Exercise description: All of the data needs to be repeated exactly.

====== Dataset section ======

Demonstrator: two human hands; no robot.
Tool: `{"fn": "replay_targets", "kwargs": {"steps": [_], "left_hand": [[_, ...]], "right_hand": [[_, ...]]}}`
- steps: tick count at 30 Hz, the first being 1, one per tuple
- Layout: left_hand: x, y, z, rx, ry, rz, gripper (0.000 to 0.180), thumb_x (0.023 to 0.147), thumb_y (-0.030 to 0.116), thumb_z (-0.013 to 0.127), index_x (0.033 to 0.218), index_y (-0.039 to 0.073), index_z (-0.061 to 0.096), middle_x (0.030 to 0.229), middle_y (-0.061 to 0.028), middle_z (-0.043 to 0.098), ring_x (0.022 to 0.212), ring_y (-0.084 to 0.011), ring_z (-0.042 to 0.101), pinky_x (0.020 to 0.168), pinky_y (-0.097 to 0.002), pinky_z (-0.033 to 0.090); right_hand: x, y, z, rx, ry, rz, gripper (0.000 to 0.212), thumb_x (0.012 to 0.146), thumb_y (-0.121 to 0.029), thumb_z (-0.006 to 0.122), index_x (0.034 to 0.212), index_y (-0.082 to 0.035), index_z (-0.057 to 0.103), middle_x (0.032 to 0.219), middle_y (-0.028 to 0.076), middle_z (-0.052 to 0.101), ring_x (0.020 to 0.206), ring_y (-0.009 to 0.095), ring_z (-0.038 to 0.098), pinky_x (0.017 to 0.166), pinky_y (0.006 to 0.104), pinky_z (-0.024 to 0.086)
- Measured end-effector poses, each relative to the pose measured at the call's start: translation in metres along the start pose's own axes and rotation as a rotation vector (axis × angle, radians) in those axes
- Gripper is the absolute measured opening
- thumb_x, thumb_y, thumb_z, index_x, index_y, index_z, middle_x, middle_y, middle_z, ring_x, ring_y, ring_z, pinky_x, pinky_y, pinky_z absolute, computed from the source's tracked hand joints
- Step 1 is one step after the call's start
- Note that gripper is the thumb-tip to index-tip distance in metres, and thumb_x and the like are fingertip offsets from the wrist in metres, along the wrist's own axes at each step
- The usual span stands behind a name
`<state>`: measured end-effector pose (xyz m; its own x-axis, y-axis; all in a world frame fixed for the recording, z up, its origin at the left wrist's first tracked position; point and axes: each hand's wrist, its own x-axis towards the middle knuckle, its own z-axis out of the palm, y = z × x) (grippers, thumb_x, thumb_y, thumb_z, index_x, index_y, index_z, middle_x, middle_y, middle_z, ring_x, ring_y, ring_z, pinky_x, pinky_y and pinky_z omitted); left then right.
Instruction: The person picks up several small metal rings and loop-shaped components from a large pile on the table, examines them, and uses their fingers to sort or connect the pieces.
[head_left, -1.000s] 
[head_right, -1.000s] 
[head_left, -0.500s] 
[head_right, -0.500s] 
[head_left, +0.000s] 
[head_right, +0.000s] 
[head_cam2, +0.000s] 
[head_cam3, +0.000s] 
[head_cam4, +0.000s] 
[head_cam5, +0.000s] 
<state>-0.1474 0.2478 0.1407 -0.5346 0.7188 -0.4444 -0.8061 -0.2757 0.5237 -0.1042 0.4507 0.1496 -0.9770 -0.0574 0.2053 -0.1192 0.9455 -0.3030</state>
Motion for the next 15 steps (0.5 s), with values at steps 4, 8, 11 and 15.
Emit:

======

Expected answer:
Demonstrator: two human hands; no robot.
Tool: `{"fn": "replay_targets", "kwargs": {"steps": [_], "left_hand": [[_, ...]], "right_hand": [[_, ...]]}}`
- steps: tick count at 30 Hz, the first being 1, one per tuple
- Layout: left_hand: x, y, z, rx, ry, rz, gripper (0.000 to 0.180), thumb_x (0.023 to 0.147), thumb_y (-0.030 to 0.116), thumb_z (-0.013 to 0.127), index_x (0.033 to 0.218), index_y (-0.039 to 0.073), index_z (-0.061 to 0.096), middle_x (0.030 to 0.229), middle_y (-0.061 to 0.028), middle_z (-0.043 to 0.098), ring_x (0.022 to 0.212), ring_y (-0.084 to 0.011), ring_z (-0.042 to 0.101), pinky_x (0.020 to 0.168), pinky_y (-0.097 to 0.002), pinky_z (-0.033 to 0.090); right_hand: x, y, z, rx, ry, rz, gripper (0.000 to 0.212), thumb_x (0.012 to 0.146), thumb_y (-0.121 to 0.029), thumb_z (-0.006 to 0.122), index_x (0.034 to 0.212), index_y (-0.082 to 0.035), index_z (-0.057 to 0.103), middle_x (0.032 to 0.219), middle_y (-0.028 to 0.076), middle_z (-0.052 to 0.101), ring_x (0.020 to 0.206), ring_y (-0.009 to 0.095), ring_z (-0.038 to 0.098), pinky_x (0.017 to 0.166), pinky_y (0.006 to 0.104), pinky_z (-0.024 to 0.086)
- Measured end-effector poses, each relative to the pose measured at the call's start: translation in metres along the start pose's own axes and rotation as a rotation vector (axis × angle, radians) in those axes
- Gripper is the absolute measured opening
- thumb_x, thumb_y, thumb_z, index_x, index_y, index_z, middle_x, middle_y, middle_z, ring_x, ring_y, ring_z, pinky_x, pinky_y, pinky_z absolute, computed from the source's tracked hand joints
- Step 1 is one step after the call's start
- Note that gripper is the thumb-tip to index-tip distance in metres, and thumb_x and the like are fingertip offsets from the wrist in metres, along the wrist's own axes at each step
- The usual span stands behind a name
`<state>`: measured end-effector pose (xyz m; its own x-axis, y-axis; all in a world frame fixed for the recording, z up, its origin at the left wrist's first tracked position; point and axes: each hand's wrist, its own x-axis towards the middle knuckle, its own z-axis out of the palm, y = z × x) (grippers, thumb_x, thumb_y, thumb_z, index_x, index_y, index_z, middle_x, middle_y, middle_z, ring_x, ring_y, ring_z, pinky_x, pinky_y and pinky_z omitted); left then right.
Instruction: The person picks up several small metal rings and loop-shaped components from a large pile on the table, examines them, and uses their fingers to sort or connect the pieces.
[head_left, -1.000s] 
[head_right, -1.000s] 
[head_left, -0.500s] 
[head_right, -0.500s] 
[head_left, +0.000s] 
[head_right, +0.000s] 
[head_cam2, +0.000s] 
[head_cam3, +0.000s] 
[head_cam4, +0.000s] 
[head_cam5, +0.000s] 
<state>-0.1474 0.2478 0.1407 -0.5346 0.7188 -0.4444 -0.8061 -0.2757 0.5237 -0.1042 0.4507 0.1496 -0.9770 -0.0574 0.2053 -0.1192 0.9455 -0.3030</state>
Motion for the next 15 steps (0.5 s), with values at steps 4, 8, 11 and 15.
Emit:

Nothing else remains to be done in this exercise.